INSTRUCTIONS FOR THE TASK: After finding the line with "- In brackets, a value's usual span" in the data below, set down exactly each line through the one with "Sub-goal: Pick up", inclusive, and stop there.

PROVIDED DATA Start Marker

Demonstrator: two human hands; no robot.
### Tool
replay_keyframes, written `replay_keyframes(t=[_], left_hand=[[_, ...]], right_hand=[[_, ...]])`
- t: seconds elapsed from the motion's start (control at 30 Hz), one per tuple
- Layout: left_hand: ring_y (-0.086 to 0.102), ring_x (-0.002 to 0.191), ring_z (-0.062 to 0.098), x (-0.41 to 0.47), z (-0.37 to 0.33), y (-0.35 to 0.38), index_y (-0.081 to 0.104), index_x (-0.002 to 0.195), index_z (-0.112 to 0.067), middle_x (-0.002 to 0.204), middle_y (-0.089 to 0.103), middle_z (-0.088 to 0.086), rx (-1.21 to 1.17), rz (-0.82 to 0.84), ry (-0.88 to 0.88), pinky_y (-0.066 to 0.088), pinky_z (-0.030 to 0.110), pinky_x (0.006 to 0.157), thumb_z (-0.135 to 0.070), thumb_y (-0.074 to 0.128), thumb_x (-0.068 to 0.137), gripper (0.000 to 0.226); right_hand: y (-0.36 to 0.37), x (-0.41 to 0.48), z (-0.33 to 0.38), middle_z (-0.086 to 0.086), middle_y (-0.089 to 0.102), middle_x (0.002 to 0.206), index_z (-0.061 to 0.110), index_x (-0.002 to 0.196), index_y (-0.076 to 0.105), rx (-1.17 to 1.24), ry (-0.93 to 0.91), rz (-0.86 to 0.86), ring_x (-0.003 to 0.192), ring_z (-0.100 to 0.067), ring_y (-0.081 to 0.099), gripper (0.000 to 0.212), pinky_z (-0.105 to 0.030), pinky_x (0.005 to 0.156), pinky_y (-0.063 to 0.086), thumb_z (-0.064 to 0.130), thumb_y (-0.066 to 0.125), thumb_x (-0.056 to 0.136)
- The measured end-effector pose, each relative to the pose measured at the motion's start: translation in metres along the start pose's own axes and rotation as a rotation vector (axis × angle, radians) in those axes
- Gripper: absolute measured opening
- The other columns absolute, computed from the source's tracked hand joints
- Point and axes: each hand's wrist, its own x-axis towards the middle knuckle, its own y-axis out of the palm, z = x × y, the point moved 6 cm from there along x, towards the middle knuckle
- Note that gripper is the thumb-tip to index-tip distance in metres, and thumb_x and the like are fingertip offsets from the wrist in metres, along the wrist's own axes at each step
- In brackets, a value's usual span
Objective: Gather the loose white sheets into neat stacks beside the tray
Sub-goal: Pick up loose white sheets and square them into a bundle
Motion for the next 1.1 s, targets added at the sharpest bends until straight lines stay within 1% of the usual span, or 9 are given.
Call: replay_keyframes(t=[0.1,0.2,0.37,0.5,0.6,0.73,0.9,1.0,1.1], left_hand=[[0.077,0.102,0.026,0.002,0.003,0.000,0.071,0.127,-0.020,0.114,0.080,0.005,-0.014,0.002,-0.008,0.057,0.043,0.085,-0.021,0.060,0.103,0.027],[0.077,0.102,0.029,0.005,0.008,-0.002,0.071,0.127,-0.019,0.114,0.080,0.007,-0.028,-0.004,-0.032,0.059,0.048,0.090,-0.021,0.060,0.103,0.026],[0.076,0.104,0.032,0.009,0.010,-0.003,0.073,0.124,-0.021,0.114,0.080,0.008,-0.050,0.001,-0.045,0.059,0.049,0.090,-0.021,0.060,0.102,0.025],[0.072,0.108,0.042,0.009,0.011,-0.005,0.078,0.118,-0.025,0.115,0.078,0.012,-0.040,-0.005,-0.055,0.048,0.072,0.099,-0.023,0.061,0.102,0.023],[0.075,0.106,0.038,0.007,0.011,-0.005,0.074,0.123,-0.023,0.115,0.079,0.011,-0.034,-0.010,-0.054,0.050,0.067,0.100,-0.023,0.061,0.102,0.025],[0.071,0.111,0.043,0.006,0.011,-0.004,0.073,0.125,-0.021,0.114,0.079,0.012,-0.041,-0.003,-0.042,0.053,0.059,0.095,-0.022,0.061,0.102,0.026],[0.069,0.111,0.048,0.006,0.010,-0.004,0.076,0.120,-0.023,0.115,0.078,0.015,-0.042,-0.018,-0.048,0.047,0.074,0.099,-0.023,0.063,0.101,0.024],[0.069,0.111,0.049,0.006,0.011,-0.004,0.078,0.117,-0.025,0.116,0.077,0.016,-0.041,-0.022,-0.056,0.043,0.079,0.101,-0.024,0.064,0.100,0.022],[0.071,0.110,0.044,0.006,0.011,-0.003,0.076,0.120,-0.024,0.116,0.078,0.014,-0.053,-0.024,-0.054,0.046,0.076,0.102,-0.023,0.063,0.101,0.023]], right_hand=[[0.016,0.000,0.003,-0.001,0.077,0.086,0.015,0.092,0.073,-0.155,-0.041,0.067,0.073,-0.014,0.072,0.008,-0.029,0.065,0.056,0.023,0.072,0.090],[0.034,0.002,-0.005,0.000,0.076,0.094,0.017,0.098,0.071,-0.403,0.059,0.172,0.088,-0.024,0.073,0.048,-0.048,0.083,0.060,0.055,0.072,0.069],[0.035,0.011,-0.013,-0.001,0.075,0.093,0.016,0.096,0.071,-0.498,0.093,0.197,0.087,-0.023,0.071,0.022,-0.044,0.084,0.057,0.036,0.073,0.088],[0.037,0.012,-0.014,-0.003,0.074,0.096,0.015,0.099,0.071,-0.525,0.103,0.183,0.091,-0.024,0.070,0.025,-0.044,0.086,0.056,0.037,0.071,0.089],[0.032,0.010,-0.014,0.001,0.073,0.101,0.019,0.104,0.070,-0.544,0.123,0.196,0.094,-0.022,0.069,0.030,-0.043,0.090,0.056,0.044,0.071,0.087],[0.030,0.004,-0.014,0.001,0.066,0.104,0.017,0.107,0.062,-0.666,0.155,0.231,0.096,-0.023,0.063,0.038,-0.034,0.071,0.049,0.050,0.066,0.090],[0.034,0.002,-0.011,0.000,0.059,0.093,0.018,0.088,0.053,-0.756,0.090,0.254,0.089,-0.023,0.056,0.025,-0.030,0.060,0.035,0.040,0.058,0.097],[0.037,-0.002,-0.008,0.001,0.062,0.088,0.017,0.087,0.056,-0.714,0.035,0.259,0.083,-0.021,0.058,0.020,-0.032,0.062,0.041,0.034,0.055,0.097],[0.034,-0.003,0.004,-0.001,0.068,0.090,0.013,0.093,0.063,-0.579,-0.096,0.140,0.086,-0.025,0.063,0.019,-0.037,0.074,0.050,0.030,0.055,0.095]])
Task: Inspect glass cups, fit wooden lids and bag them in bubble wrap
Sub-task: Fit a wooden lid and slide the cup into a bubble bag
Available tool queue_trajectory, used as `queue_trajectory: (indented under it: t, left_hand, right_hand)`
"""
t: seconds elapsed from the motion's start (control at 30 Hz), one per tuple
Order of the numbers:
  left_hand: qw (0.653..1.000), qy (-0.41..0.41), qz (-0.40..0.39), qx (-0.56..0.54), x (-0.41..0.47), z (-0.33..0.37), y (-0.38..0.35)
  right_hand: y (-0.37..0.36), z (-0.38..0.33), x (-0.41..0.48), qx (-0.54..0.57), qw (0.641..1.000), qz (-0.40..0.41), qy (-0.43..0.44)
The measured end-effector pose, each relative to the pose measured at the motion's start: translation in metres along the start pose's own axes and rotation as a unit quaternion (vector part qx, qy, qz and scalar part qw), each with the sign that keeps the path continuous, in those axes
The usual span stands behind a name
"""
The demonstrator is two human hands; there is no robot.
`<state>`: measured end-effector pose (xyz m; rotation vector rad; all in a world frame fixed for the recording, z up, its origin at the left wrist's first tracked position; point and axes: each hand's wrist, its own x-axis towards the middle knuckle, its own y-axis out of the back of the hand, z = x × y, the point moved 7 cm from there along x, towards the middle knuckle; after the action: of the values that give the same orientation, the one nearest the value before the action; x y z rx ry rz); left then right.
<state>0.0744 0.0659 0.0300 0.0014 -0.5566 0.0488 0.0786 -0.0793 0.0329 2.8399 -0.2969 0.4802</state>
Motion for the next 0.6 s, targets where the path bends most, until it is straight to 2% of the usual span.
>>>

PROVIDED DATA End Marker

EXPECTED ANSWER:
- In brackets, a value's usual span
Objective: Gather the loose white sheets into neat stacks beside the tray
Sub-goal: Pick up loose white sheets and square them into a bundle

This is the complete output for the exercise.